その両腕は黒い令嬢パワーで染まり、蝶の羽のようであった。
「まさか!? この小娘……私の技を!?」
自由に飛び回る羽は、竜巻の中で身動きの取れない濃姫を斬り裂いていく。
「終わりですわ! 地獄の底までごきげんよう! ダークネス・バタフライドリーマー!!」
回転をつけ、黒い羽で濃姫を覆い、そのうえ令嬢パワーにより拘束を増した、新フェイバリットホールドである。

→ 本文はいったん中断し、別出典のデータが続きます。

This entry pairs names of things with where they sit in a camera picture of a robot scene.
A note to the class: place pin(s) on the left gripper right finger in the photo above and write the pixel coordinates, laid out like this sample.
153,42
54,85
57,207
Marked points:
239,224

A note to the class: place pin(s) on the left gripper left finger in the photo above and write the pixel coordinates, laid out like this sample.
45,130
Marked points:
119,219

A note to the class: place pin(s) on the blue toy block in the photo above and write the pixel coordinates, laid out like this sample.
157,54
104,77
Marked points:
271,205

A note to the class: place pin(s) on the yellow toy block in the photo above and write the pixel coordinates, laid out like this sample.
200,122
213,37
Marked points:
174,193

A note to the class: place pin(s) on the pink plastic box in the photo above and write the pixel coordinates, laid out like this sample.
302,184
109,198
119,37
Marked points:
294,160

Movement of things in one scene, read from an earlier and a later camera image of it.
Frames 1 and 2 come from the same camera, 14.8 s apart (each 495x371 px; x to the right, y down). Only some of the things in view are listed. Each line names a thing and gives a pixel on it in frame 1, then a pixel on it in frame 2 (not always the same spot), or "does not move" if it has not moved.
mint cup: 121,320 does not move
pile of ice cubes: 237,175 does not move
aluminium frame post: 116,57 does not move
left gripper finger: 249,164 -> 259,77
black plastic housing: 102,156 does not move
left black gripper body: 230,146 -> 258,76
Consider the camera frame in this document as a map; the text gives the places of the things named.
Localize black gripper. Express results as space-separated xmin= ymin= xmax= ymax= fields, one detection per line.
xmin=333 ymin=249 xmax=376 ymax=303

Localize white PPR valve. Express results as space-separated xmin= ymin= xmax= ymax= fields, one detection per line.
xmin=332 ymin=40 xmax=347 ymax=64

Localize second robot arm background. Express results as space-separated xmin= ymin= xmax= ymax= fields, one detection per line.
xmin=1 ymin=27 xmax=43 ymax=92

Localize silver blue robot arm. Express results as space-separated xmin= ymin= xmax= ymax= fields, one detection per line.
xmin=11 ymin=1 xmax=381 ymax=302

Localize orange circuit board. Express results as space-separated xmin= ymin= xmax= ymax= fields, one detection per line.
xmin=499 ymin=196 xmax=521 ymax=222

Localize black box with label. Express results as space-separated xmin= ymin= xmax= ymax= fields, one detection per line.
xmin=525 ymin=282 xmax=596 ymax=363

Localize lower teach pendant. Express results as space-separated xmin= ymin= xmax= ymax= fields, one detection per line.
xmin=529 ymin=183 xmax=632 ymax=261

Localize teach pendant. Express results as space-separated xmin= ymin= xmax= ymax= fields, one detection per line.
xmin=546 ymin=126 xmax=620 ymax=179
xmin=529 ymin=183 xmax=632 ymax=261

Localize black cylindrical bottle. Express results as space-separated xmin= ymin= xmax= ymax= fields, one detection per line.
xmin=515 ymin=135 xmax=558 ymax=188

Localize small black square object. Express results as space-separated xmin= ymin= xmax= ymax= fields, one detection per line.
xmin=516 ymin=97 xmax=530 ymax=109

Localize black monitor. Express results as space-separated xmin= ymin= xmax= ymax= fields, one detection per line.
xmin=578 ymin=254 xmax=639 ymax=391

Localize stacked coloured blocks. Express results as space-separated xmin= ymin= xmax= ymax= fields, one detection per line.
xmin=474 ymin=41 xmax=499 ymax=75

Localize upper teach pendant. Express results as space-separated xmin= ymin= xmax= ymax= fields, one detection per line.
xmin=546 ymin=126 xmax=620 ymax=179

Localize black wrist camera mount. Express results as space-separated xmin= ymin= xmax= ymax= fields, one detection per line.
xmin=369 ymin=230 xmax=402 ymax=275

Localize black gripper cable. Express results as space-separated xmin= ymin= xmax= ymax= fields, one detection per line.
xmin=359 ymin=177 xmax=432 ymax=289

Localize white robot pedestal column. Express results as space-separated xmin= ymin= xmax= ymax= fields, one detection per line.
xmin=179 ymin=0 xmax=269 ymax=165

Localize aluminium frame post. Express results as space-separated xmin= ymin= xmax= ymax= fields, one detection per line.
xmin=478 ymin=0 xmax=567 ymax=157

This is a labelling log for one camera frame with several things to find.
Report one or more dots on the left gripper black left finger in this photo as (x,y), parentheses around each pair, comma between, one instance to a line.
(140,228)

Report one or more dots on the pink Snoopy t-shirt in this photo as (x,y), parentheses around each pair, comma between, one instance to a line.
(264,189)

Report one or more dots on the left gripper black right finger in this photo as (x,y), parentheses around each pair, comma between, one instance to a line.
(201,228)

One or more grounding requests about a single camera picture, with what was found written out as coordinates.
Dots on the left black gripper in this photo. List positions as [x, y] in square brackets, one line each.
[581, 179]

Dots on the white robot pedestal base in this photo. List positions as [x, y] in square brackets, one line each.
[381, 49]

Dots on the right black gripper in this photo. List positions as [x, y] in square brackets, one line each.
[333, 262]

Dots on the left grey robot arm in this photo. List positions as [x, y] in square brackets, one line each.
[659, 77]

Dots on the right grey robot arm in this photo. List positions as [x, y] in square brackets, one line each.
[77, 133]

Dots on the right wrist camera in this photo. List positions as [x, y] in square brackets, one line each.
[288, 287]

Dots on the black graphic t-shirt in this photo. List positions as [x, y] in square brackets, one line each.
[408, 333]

「すべては胡蝶の夢。その儚き夢は、令嬢の愛と気品に似ている。勉強させていただきましたわ」
「そう……それはよかったわ」
濃姫は抵抗を止め、そのままリング深くへと突き刺さった。
そこには悔しさも恨みも微塵もない。
実力を出し切って負けた清々しさがあった。
「勝者、ローズマリー!!」
「濃姫様、今回復を……」
駆け寄るローズマリーを手で制し、よろめきながらも立ち上がる。
一流の令嬢として、無様を晒す訳にはいかないと、精一杯の維持であった。
「必要ないわ。私は魂のみの存在。しばらく休めば回復する」
事実である。令嬢魂は不滅。濃姫ほどの令嬢ならば、自然治癒力も高いのだ。
「それよりもローズマリー。次の試練はさらに厳しいものになるわ。心してかかりなさい」
「はい! 濃姫様とのファイト、忘れませんわ!!」
第一関門を突破したローズマリー。
だがこれから地獄の本質を知ることとなる。